MIPROv2(auto="light")
The recommended general-purpose optimizer. Generates optimized instructions AND selects demos. Start with "light" (6 candidates), move to "medium" (12) or "heavy" (18) if needed.
When you need more:
SIMBA
Self-reflective mini-batch optimization. Good when MIPROv2's cost is too high, or when you have larger datasets.
BootstrapFinetune
When prompt optimization isn't enough and you want to fine-tune model weights. Requires a fine-tuning-capable model.
GRPO
Reinforcement learning for LMs. No labeled outputs needed — just a reward function. For advanced users with RL infrastructure.

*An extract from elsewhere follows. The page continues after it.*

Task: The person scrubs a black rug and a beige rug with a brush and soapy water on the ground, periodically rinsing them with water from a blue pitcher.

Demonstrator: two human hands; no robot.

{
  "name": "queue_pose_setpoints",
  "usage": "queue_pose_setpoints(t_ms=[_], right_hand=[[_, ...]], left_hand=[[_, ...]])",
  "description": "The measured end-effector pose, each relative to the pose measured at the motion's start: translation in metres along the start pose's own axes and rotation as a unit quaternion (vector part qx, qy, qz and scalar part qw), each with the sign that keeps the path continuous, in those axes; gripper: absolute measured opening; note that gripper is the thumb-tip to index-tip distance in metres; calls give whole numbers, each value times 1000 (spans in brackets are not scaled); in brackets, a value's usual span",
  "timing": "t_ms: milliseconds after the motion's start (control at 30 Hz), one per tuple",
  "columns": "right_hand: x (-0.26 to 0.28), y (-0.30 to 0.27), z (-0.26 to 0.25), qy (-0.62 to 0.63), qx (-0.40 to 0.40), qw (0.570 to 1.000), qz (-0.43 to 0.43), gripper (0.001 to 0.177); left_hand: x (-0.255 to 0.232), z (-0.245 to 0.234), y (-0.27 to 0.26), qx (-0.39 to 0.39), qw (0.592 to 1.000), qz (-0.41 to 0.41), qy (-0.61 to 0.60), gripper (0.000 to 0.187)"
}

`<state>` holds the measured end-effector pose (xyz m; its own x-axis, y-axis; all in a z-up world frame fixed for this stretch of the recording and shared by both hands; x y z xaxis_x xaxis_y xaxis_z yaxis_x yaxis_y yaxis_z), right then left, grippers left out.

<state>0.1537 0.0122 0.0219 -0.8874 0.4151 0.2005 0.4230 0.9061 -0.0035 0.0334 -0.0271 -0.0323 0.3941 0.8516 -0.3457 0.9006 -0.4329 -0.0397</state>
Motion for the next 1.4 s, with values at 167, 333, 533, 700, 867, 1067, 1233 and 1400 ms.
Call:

Experimental (but powerful):
BetterTogether
Alternates between prompt optimization and fine-tuning. Strategy string controls the sequence: "p -> w -> p" means optimize prompts, fine-tune weights, optimize prompts again.
GEPA
Evolutionary prompt optimization with reflection. The most sophisticated prompt-only optimizer. Requires a reflection_lm parameter.
The Golden Rule
Start simple. Measure. Only escalate when the numbers say you need to. LabeledFewShot → BootstrapFewShot → MIPROv2(auto="light") solves 90% of real-world cases. The fancy optimizers exist for the other 10%.
Where to Go From Here
You've made it to the end. If you started at Chapter 1 and worked your way through, you've gone from “what is a Signature?” to building multimodal pipelines with model cascading, ensemble reasoning, and advanced optimizers. That's a significant journey.
Stay Current
The DSPy GitHub repository is the source of truth. Watch the releases. The official docs at dspy.ai are the best API reference. The DSPy Discord is where the community lives.
Build Something
The projects in this book are starting points, not endpoints. Extend a chapter project. Combine patterns across chapters — an agent (Ch 5) that uses RAG (Ch 3) with streaming and observability (Ch 6) composes naturally in DSPy.
The Bigger Picture
DSPy is a bet that LLM development shifts from prompting to programming. That bet is paying off. The answer might be 42, but the question — how do we build reliable, maintainable, optimizable AI systems? — is worth spending your career on.
“The ships hung in the sky in much the same way that bricks don't. Your DSPy programs, however, will soar.”
Don't Panic. And don't forget your towel.